Experimental protocol. When all hemodynamic parameters had stabilized after surgery, a 0.1 ml/kg injection of 0.9% (wt/vol) saline containing 0.5% (wt/vol) bovine serum was given as a sham injection. Eight snakes then received a series of bolus injections of increasing doses of rattlesnake BK (0.01, 0.03, 0.1, 0.3, 1, 3, and 10 nmol/kg). Hemodynamic variables were allowed to return to baseline levels between each injection.

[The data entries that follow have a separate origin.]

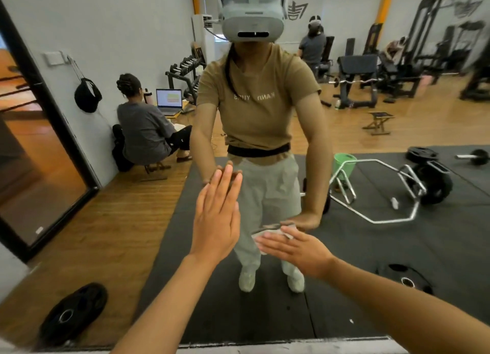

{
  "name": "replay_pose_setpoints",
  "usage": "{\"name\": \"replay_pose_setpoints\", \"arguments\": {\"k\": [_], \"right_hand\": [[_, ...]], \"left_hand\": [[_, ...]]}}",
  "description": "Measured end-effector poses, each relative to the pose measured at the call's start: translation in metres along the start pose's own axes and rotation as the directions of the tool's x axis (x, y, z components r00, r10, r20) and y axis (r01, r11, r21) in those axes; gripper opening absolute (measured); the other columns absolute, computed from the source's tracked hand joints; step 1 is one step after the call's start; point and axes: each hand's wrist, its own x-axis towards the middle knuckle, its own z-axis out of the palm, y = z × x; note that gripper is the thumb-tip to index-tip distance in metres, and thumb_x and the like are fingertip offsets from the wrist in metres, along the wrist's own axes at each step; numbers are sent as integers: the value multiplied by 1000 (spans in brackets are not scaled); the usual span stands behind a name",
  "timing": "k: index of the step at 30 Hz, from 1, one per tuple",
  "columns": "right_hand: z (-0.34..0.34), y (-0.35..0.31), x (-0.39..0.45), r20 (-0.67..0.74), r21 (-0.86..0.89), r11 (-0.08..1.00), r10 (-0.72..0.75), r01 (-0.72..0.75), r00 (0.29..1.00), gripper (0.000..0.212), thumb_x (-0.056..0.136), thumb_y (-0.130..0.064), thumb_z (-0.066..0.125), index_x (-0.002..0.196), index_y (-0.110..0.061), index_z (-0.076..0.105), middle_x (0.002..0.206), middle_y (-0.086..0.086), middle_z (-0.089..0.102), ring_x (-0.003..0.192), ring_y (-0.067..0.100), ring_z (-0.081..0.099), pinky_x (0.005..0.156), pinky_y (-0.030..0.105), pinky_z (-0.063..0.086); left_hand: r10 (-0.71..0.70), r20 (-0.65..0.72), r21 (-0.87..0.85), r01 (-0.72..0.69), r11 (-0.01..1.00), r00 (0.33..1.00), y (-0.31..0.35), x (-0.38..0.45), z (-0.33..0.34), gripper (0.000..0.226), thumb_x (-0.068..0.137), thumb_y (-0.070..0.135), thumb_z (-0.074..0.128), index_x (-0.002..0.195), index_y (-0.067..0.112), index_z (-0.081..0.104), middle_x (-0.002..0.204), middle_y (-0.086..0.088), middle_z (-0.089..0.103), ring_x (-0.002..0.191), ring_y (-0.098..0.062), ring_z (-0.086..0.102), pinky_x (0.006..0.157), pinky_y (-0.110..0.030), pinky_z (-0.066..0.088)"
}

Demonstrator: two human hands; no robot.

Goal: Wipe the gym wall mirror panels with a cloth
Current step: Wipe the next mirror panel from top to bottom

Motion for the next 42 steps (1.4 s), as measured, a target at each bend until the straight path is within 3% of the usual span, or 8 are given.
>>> {"name": "replay_pose_setpoints", "arguments": {"k": [4, 8, 12, 16, 26, 31, 37, 42], "right_hand": [[-27, 41, 18, -174, 72, 994, 97, -85, 980, 88, 80, -11, 48, 158, -15, 7, 166, 4, -2, 153, 21, -2, 123, 45, -5], [-86, 121, 62, -407, 362, 872, 467, -331, 785, 62, 91, 1, 37, 151, -11, 36, 159, 8, 29, 148, 23, 24, 122, 46, 14], [-112, 147, 88, -465, 456, 788, 607, -413, 645, 53, 96, -3, 43, 149, -8, 41, 157, 11, 34, 148, 26, 27, 121, 50, 18], [-95, 118, 85, -482, 437, 807, 583, -397, 655, 58, 95, -12, 50, 151, -10, 37, 159, 10, 29, 149, 26, 24, 121, 51, 17], [24, -18, 31, -367, 58, 994, 105, -90, 924, 66, 92, -20, 43, 156, -18, 25, 164, 4, 14, 152, 22, 9, 124, 44, -1], [13, 11, 43, -459, 14, 995, 98, -104, 883, 73, 85, -12, 56, 154, -18, 32, 161, 4, 26, 149, 20, 21, 122, 43, 10], [-29, 46, 80, -552, 367, 803, 594, -469, 585, 70, 92, -3, 48, 156, -22, 26, 164, 1, 18, 152, 20, 9, 120, 37, -4], [23, -24, 64, -590, 295, 885, 466, -361, 660, 71, 86, -1, 39, 154, -22, 31, 163, 2, 23, 152, 19, 13, 124, 41, 2]], "left_hand": [[-8, -12, -16, 8, 1000, 1000, 1, 0, 1, 61, 97, 13, 46, 155, 12, 27, 165, -3, 12, 153, -21, 9, 123, -34, 4], [-13, -25, -15, 13, 1000, 1000, 3, -1, 3, 61, 98, 15, 44, 156, 14, 25, 166, -2, 9, 153, -21, 8, 124, -37, 7], [-10, -39, -24, 9, 1000, 999, 3, -1, 2, 58, 99, 16, 42, 156, 13, 27, 166, -1, 8, 153, -19, 7, 124, -37, 7], [12, -109, -35, -16, 999, 994, 3, -3, 10, 60, 98, 9, 47, 155, 10, 28, 166, -4, 8, 153, -20, 4, 124, -39, 6], [-69, -239, 4, 72, 997, 969, -15, -92, 92, 57, 101, 18, 36, 156, 9, 25, 166, -6, 13, 153, -19, 6, 124, -39, 3], [-21, -333, 30, 33, 999, 943, -26, -93, 116, 58, 103, 26, 32, 157, 13, 20, 166, -2, 9, 153, -18, 3, 124, -36, -2], [43, -431, 104, 3, 995, 901, -36, -88, 128, 59, 102, 33, 26, 158, 16, 18, 166, 1, 7, 153, -10, -3, 122, -26, -9], [37, -450, 124, 21, 992, 892, -37, -90, 136, 58, 104, 35, 18, 159, 18, 10, 166, 4, -1, 151, -7, -9, 121, -26, -12]]}}
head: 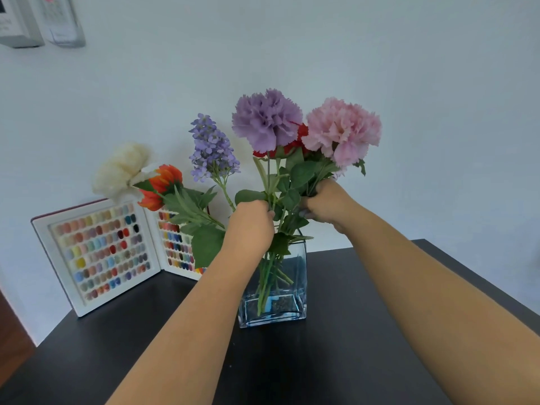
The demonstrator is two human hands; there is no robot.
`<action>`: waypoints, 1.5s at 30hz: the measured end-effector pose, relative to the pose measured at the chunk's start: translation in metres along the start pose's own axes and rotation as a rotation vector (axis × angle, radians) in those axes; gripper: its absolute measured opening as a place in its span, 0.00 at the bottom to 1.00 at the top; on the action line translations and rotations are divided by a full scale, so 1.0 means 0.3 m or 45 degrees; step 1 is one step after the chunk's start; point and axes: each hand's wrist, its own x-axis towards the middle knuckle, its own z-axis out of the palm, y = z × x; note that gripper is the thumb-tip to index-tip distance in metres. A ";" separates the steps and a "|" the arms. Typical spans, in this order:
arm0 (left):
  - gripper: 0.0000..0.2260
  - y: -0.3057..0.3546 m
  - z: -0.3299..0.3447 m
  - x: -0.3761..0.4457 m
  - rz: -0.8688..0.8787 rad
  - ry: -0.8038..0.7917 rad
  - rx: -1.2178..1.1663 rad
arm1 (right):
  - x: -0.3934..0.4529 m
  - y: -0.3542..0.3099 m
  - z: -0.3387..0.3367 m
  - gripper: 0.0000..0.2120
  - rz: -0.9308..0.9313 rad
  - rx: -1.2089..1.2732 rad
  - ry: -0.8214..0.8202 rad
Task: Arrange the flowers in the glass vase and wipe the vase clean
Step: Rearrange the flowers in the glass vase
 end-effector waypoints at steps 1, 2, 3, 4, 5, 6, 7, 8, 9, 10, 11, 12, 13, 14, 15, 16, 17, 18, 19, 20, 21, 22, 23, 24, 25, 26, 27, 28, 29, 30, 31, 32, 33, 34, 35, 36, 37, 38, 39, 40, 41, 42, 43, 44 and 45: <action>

To investigate the mechanism of action of BK, the effects of treating the snakes with the -adrenergic receptor antagonist propranolol or the nitric oxide synthase inhibitor, N^G-nitro-L-arginine methyl ester (L-NAME) were studied. In nine snakes, the following drugs were injected into the arterial catheter in the following order: BK (0.3 nmol/kg), epinephrine (2 µg/kg), propranolol (2 mg/kg), epinephrine (2 µg/kg), and BK (0.3 nmol/kg). The injections of epinephrine were performed to assess the effectiveness of adrenergic blockade, and propranolol was allowed to take effect for 20 min before subsequent injections. In a further eight snakes, the effects of BK (1 nmol/kg) before and after treatment with the nitric oxide synthase inhibitor L-NAME (150 mg/kg) were studied.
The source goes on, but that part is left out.